利威爾的情況並不是簡單的“被抓住”而是“突然墜落被抓”。

“哎……利威爾不會是因為氣體不夠用了然後掉下去了吧……”韓吉拎起那張紙湊到點在一邊的蠟燭上,金黃色的火舌舔過紙張,將上面的暗色的文字與墨色的猜測一齊化作黑色的灰燼落在桌面上。

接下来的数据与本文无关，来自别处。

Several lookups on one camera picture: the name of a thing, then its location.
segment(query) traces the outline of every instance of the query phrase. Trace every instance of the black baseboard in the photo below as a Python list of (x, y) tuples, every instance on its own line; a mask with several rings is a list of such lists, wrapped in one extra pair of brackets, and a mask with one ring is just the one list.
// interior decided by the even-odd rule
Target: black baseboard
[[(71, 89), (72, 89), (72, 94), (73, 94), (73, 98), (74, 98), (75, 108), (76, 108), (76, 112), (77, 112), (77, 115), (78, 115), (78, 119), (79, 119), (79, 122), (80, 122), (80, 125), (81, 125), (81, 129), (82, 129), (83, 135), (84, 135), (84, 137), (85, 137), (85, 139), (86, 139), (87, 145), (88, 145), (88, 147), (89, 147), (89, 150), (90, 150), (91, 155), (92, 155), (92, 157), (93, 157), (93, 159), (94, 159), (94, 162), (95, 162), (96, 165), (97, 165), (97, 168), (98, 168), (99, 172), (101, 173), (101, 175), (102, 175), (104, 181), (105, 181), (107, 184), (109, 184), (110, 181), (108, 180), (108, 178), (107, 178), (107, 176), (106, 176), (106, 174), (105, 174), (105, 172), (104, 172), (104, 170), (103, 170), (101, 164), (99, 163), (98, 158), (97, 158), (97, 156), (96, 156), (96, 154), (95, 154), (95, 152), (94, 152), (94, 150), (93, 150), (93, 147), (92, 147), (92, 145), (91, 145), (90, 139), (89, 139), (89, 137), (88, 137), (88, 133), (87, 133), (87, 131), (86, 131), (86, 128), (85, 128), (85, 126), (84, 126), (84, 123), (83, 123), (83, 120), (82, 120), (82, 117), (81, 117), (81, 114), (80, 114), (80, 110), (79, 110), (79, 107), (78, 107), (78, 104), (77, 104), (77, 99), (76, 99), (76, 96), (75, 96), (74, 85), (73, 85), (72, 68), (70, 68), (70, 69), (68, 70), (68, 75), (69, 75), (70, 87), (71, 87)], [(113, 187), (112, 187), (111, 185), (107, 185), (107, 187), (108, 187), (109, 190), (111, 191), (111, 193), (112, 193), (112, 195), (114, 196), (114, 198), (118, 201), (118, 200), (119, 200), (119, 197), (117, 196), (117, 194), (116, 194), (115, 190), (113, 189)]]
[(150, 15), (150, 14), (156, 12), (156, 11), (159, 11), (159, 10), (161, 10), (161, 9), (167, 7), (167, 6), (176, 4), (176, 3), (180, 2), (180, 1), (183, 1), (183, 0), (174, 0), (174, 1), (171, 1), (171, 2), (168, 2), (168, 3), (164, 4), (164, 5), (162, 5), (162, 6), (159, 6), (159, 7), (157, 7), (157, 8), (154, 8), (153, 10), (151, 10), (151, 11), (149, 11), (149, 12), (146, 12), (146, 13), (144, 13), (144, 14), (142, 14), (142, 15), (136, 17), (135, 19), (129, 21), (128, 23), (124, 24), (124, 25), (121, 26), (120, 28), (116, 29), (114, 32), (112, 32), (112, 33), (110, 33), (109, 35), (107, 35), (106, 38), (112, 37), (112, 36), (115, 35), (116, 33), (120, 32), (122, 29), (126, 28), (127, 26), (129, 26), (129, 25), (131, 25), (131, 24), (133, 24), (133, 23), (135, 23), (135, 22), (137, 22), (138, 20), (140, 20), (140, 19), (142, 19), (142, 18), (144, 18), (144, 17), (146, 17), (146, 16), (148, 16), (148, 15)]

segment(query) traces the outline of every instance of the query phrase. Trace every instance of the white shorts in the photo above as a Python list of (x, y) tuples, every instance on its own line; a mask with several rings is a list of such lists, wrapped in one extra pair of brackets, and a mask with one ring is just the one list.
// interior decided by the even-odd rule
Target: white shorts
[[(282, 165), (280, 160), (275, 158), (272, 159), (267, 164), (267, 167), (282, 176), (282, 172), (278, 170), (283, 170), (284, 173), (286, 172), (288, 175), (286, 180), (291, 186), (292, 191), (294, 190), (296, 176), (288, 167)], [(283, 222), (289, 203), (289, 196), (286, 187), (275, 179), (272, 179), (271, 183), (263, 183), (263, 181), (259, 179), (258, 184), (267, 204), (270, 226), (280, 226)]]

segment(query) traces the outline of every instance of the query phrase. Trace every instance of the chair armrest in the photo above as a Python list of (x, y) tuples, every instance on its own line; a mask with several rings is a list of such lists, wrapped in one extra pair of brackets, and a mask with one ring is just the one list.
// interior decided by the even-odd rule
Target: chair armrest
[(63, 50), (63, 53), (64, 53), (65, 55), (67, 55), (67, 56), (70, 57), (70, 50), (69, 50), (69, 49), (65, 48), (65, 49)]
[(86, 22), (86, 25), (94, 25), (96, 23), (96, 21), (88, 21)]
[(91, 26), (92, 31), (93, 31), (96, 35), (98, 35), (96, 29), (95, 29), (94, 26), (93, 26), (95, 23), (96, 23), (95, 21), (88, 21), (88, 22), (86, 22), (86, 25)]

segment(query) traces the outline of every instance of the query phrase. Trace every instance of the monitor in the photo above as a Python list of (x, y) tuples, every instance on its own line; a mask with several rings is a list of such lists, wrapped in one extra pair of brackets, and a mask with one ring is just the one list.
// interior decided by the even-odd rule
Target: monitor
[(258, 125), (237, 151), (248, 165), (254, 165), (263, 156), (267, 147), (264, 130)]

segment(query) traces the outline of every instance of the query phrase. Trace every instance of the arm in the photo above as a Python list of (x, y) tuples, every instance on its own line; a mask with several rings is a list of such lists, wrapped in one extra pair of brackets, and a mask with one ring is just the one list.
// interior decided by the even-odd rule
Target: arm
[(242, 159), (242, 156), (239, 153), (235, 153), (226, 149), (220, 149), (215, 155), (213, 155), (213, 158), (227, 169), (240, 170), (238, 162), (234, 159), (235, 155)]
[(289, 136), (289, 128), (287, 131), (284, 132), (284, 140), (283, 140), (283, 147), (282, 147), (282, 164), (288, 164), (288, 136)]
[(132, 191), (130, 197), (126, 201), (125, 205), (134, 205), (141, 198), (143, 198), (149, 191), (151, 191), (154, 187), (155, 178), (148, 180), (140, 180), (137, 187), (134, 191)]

她終於站起來脫下外套,拂過胸口的手觸及到了一個薄薄地硬物,她的動作滯留了一下,然後韓吉慢慢將那份信從她的貼身口袋裏抽出來。

即便她將這封遺書小心翼翼的收藏在距離心臟最近的地方,但是不可避免的。信封的邊角都出現了細小的毛邊。

利威爾寫遺書這件事聽起來有些好笑,不過這也並不是他自願的。

調查兵團的高層人員都寫有遺書,內容也千奇百怪,遺書是用白色的封蠟印上調查兵團的徽章封住的。但是利威爾的這封信不同。

封蠟是紅色的。

韓吉還記得利威爾在加熱封蠟的時候,自己提醒利威爾選錯了顏色,不過以利威爾的能力的話,也許直到退出調查兵團,都不會用的上吧?